While Martin made the drinks Anthony strode round the room nervously, looking under the furniture, knocking on the walls and repeatedly peering from behind the curtains to check the view of the street below.

“Looks like you’re expecting some bad shit to go down,” said Martin just as the kettle began to boil.

“Shit happens,” said Anthony.  “Know what I’m saying.”

Alf was standing gazing at himself in the mirror – or at least the parts of him that had attained sufficient altitude, namely his nose, eyes and bronzed pinnacle.

“Here you go guys.”  Both took their mugs but neither even attempted to drink from them.

“Is it okay?” asked Martin after several tense minutes of abstinence.

“We don’t drink coffee,” said Anthony.

“You should have said.  There’s tea, hot chocolate…”

“No really, this is fine.”

“But you just said you don’t drink it.”

“We don’t drink it.”

“Well would you like something else?”

“No, thank you.  Drinking is the last thing I’d like to do as far as coffee’s concerned.  There’s far more to coffee than just that.  Right Alf?”

“Sure.”

“What do you do with it then?”

“Hold it, talk about, talk about others like it.  Perhaps smell it, feel it.  Sometimes I look at it.  Can’t believe you guys over here are still so into drinking the shit.  Specially shit like this shit. So basic.”

“No, I agree,” said Martin.  “I hardly ever drink coffee – in fact I hardly ever make it, which I also enjoy.”

“You know Marthing, I sense you’re a whole lot ahead of the game here.”

“Thanks,” he said, picking up an empty coffee mug to join Anthony and Alf while trying to think of what to say next.  This had to be a career opportunity.  But for the life of him he couldn’t think of a response any more subtle than prostrating himself before them and pleading ‘take me with you!”  He was about to fall back on the prostrate/pleading option on the basis that it was better than nothing when his saviors put down their cups in perfect unison (Alf on the carpet tiles under the mirror) and headed for the stairs.

“Time to meet some customers I think,” said Anthony resolutely.
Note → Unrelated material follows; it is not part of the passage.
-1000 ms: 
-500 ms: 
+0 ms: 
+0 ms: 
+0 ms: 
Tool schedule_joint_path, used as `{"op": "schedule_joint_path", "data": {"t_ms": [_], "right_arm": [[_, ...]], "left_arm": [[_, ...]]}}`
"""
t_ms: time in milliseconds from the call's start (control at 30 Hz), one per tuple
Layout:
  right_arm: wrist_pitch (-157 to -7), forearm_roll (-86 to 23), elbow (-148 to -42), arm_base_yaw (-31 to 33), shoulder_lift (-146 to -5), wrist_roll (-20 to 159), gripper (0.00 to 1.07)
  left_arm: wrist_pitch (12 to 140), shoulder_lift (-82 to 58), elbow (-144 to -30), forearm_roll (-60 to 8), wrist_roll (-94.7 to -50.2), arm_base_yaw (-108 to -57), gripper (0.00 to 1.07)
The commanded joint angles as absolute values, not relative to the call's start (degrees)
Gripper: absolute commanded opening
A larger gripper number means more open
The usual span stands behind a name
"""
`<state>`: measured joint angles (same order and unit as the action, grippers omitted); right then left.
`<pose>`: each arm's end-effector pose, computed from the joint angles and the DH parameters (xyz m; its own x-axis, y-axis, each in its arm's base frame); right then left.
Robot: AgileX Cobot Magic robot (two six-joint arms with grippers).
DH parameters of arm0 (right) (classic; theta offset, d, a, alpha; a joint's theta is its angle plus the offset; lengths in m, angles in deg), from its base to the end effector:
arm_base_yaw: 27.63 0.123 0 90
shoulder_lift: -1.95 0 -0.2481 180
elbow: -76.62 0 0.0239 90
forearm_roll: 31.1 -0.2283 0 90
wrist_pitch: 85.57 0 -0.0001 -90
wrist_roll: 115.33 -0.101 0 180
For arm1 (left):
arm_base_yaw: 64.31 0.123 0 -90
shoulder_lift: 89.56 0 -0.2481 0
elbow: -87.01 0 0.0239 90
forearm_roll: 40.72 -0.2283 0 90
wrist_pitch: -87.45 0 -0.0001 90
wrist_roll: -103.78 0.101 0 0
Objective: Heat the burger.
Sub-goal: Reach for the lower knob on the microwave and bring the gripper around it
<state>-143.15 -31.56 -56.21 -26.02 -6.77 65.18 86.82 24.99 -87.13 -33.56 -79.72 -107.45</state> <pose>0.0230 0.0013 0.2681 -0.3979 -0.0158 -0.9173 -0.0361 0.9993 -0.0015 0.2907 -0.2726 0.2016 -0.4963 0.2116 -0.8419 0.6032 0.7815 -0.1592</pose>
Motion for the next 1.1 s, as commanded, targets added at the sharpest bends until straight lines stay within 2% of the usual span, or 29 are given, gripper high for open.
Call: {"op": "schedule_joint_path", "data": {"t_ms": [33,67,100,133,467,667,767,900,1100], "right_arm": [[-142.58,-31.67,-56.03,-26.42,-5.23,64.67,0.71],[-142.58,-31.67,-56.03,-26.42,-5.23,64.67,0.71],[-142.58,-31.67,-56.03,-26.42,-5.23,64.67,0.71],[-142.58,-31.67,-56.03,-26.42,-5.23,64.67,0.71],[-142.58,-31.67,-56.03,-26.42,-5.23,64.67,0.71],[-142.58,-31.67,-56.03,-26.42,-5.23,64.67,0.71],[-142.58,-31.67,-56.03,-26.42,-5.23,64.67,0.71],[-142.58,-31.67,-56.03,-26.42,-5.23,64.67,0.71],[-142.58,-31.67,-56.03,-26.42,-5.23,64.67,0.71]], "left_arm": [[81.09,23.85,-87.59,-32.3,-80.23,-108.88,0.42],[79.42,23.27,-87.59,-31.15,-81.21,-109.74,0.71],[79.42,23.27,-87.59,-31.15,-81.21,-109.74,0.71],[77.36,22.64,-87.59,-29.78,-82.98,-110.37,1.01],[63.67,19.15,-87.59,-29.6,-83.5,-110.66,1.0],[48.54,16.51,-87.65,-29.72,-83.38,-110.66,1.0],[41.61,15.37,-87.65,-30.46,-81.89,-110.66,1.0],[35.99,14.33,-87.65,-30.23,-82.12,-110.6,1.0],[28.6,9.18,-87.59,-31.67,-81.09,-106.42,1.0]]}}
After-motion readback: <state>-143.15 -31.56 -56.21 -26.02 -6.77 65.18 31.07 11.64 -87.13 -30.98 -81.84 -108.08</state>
“We have a go on phase one customer interface test,” said Alf, taking out his till key, pulling it to the full length of its security chord and pointing it ahead of him like a tiny jousting pole.

“Come on then gents,” said Martin, feeling his x chromosomes spark into life.  “Let me show you how we do things down town.”

He bound over to the tills, leaping onto his stool and spinning the little sign to the ‘Open’ position with one slick, fluid movement.

“Okay my friend,” he said to Alf who had pulled up a chair to within inches of Martin’s and was obediently observing his every move. “The sign is turned.  What have we earned? We’re here to sell, let’s give them hell – can I help you please!”

An elderly lady approached, parking her wheeled shopping basket along side the till.
“Hello Mrs Timpson.  How’s your husband?”

“Bad,” she reported taking out a huge white purse and straining at the enormous clasp that kept it closed.  “Hopefully he’ll still be with us at Christmas but put it this way I haven’t ordered the turkey yet.”

She removed a tightly wrapped bundle of ten pound notes and extracted her gas bill.  “Can I pay this love.”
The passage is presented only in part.